# Horizon Aquatics Couldn't  Recomend Highly Enough Amazing Shop Up North



## Deano3 (22 Mar 2020)

Hi everyone. 
I visited this shop today for the first time after hearing george farmer mention them and I was blown away, so I had to do a review and let you all know a little about there products. Horizon Aquatics is based up North just off the A1 at Newton Aycliffe, Durham.

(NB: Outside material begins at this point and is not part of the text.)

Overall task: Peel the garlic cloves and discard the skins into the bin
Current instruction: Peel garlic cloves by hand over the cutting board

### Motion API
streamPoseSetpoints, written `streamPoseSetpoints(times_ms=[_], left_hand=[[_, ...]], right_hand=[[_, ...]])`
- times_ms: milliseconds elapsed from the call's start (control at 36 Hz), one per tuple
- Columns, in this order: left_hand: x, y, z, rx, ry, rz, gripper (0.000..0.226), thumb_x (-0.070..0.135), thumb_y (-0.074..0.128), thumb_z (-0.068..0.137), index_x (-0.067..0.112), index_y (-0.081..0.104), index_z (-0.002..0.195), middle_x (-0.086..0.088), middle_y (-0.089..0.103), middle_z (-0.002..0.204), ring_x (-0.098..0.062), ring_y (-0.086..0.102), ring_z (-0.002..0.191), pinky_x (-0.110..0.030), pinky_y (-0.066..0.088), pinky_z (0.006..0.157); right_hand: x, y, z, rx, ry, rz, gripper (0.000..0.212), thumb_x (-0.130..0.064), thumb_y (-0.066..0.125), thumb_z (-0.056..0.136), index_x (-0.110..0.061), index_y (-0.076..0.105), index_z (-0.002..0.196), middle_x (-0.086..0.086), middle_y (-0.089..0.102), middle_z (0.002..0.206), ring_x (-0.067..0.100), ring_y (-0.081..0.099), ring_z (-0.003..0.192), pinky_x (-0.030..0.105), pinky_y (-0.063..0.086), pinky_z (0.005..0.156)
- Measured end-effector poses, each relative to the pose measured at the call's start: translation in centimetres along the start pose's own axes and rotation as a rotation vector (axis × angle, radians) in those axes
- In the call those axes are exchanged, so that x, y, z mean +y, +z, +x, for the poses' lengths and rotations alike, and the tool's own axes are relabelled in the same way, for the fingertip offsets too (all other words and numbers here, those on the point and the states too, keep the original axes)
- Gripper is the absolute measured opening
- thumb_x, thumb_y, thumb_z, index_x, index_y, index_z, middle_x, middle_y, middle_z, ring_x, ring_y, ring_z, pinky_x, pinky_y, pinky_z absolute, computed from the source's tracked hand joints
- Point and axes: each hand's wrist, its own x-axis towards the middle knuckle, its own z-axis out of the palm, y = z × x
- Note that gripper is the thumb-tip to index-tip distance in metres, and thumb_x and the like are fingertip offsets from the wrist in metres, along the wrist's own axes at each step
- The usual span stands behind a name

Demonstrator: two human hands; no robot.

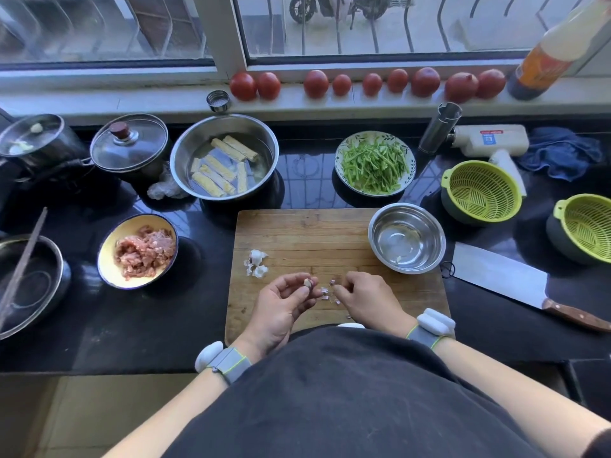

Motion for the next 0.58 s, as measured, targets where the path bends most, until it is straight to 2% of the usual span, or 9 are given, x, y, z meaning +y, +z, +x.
streamPoseSetpoints(times_ms=[56, 111, 194, 278, 333, 417, 583], left_hand=[[0.0, 0.1, -0.1, -0.010, 0.004, 0.027, 0.017, -0.014, 0.057, 0.091, -0.002, 0.066, 0.099, -0.012, 0.075, 0.092, -0.020, 0.074, 0.077, -0.024, 0.061, 0.072], [0.0, 0.1, -0.1, -0.011, 0.005, 0.061, 0.018, -0.016, 0.057, 0.090, -0.003, 0.067, 0.097, -0.011, 0.075, 0.087, -0.020, 0.074, 0.078, -0.025, 0.061, 0.076], [0.0, 0.0, -0.1, 0.004, 0.012, 0.102, 0.019, -0.018, 0.059, 0.088, -0.002, 0.067, 0.095, -0.009, 0.075, 0.081, -0.020, 0.074, 0.078, -0.027, 0.060, 0.079], [-0.1, -0.1, -0.1, 0.007, 0.037, 0.161, 0.017, -0.017, 0.064, 0.086, -0.002, 0.066, 0.094, -0.009, 0.075, 0.083, -0.022, 0.074, 0.082, -0.028, 0.060, 0.081], [0.0, -0.2, -0.2, 0.016, 0.063, 0.219, 0.015, -0.014, 0.068, 0.085, -0.002, 0.066, 0.094, -0.011, 0.075, 0.086, -0.023, 0.074, 0.085, -0.028, 0.060, 0.081], [0.0, -0.1, -0.3, 0.019, 0.091, 0.307, 0.014, -0.009, 0.072, 0.084, -0.003, 0.066, 0.095, -0.014, 0.075, 0.091, -0.021, 0.075, 0.087, -0.026, 0.059, 0.078], [0.2, 0.2, -0.5, 0.001, 0.123, 0.410, 0.013, -0.009, 0.074, 0.082, -0.002, 0.067, 0.090, -0.007, 0.077, 0.083, -0.016, 0.075, 0.080, -0.021, 0.056, 0.072]], right_hand=[[0.0, -0.1, 0.0, -0.001, -0.019, -0.026, 0.021, -0.038, 0.062, 0.089, -0.025, 0.059, 0.073, -0.003, 0.065, 0.082, 0.026, 0.061, 0.085, 0.031, 0.048, 0.074], [-0.2, -0.1, 0.0, -0.015, -0.047, -0.015, 0.008, -0.026, 0.064, 0.087, -0.029, 0.065, 0.079, -0.009, 0.062, 0.082, 0.021, 0.061, 0.086, 0.034, 0.054, 0.078], [-0.4, -0.2, -0.2, -0.006, -0.083, 0.039, 0.014, -0.019, 0.062, 0.085, -0.030, 0.071, 0.089, -0.013, 0.063, 0.077, 0.018, 0.064, 0.079, 0.042, 0.060, 0.076], [-0.9, -0.7, -0.7, 0.031, -0.153, 0.097, 0.014, -0.022, 0.064, 0.089, -0.025, 0.076, 0.096, -0.012, 0.068, 0.073, 0.011, 0.065, 0.070, 0.034, 0.059, 0.073], [-1.4, -1.0, -1.0, 0.035, -0.227, 0.162, 0.012, -0.022, 0.066, 0.090, -0.024, 0.078, 0.092, -0.014, 0.068, 0.066, 0.004, 0.065, 0.064, 0.024, 0.055, 0.066], [-2.1, -1.0, -1.4, 0.011, -0.311, 0.142, 0.008, -0.025, 0.071, 0.090, -0.026, 0.079, 0.090, -0.022, 0.063, 0.062, -0.004, 0.062, 0.064, 0.012, 0.047, 0.065], [-2.2, -1.1, -1.3, 0.054, -0.358, 0.054, 0.009, -0.025, 0.070, 0.089, -0.024, 0.079, 0.088, -0.023, 0.058, 0.062, -0.005, 0.056, 0.062, 0.010, 0.042, 0.066]])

Firstly, even though they were busy with a customer they still managed to greet me with a warm welcome and asked if needed any advice or assistance.
The 2 owners Nicole and James were very nice polite people and the shop is immaculate and very well presented.
Me and my son Jake were in there a while having a good look round. Nicole was very kind and showed me round then left me to it and I had a good browse. After that I was speaking to James for a good while as he asked if i needed anything and he give me plenty of advice and recommendations on all sorts from filtermedia to questions on the fish and snails to what brands work best. He is very knowledgeable and willing to help answer any questions and the same can be said for Nicole.

The fish section is something I have not seen here up North but there was great selection of rarer fish and a huge selection of any shrimp from common to rare. I really liked the green kubotai rasboras. They also have plenty of snails like red racer snails and assasin snails and lots more. They had a great selection of hard scape and stunning aquascapes set up throughout the store.
The shop is only 12 weeks old so still a working process but love the layout and all the separate rooms like hardscape room, fish room and shrimp room etc. The selection of hardscape and dry products like filter media food and tools, tanks, lights, fertilisers was very impressive. They have a huge selection from tropica and oase and aquascaper to ADA and a large selection of hand tools and co2 equipment and refills and RO water,Literally anything you could ask for. 
The plant selection they have is great and all very healthy with no algae they have huge selection of potted plants along with the 1 2 grow range.
I seen the ada simmers there and they are stunning as you expect all there products to be.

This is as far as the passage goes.